*What you are asked to do:*
Output, please, exactly those lines of the listing that come before the line with "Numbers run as", along with that line itself.

===== Stored data =====

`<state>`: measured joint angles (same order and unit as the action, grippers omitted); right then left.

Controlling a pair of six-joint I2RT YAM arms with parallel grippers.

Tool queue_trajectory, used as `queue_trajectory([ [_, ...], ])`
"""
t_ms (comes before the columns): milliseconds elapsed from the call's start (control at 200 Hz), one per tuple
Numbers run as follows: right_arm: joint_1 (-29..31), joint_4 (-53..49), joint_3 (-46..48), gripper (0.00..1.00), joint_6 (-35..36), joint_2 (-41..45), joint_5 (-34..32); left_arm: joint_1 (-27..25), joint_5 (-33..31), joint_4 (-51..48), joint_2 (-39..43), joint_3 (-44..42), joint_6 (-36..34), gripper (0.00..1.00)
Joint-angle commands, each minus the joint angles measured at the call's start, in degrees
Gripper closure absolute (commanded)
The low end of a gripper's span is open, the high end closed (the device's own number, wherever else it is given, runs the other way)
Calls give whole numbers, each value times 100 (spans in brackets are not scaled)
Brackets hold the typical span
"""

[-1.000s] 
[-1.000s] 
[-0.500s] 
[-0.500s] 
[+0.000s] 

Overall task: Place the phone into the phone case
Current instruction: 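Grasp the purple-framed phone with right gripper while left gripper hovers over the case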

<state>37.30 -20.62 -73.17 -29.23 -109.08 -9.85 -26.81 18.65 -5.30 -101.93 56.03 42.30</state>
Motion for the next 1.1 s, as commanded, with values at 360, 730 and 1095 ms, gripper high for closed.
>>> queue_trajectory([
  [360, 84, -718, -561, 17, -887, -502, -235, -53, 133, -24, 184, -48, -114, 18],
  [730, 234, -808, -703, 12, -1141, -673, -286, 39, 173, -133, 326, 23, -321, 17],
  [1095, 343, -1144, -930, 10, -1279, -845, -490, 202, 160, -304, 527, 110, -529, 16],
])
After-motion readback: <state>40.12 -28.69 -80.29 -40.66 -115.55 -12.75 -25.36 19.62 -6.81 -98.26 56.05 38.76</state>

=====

*Answer:*
`<state>`: measured joint angles (same order and unit as the action, grippers omitted); right then left.

Controlling a pair of six-joint I2RT YAM arms with parallel grippers.

Tool queue_trajectory, used as `queue_trajectory([ [_, ...], ])`
"""
t_ms (comes before the columns): milliseconds elapsed from the call's start (control at 200 Hz), one per tuple
Numbers run as follows: right_arm: joint_1 (-29..31), joint_4 (-53..49), joint_3 (-46..48), gripper (0.00..1.00), joint_6 (-35..36), joint_2 (-41..45), joint_5 (-34..32); left_arm: joint_1 (-27..25), joint_5 (-33..31), joint_4 (-51..48), joint_2 (-39..43), joint_3 (-44..42), joint_6 (-36..34), gripper (0.00..1.00)

No further output is required, since the answer is complete.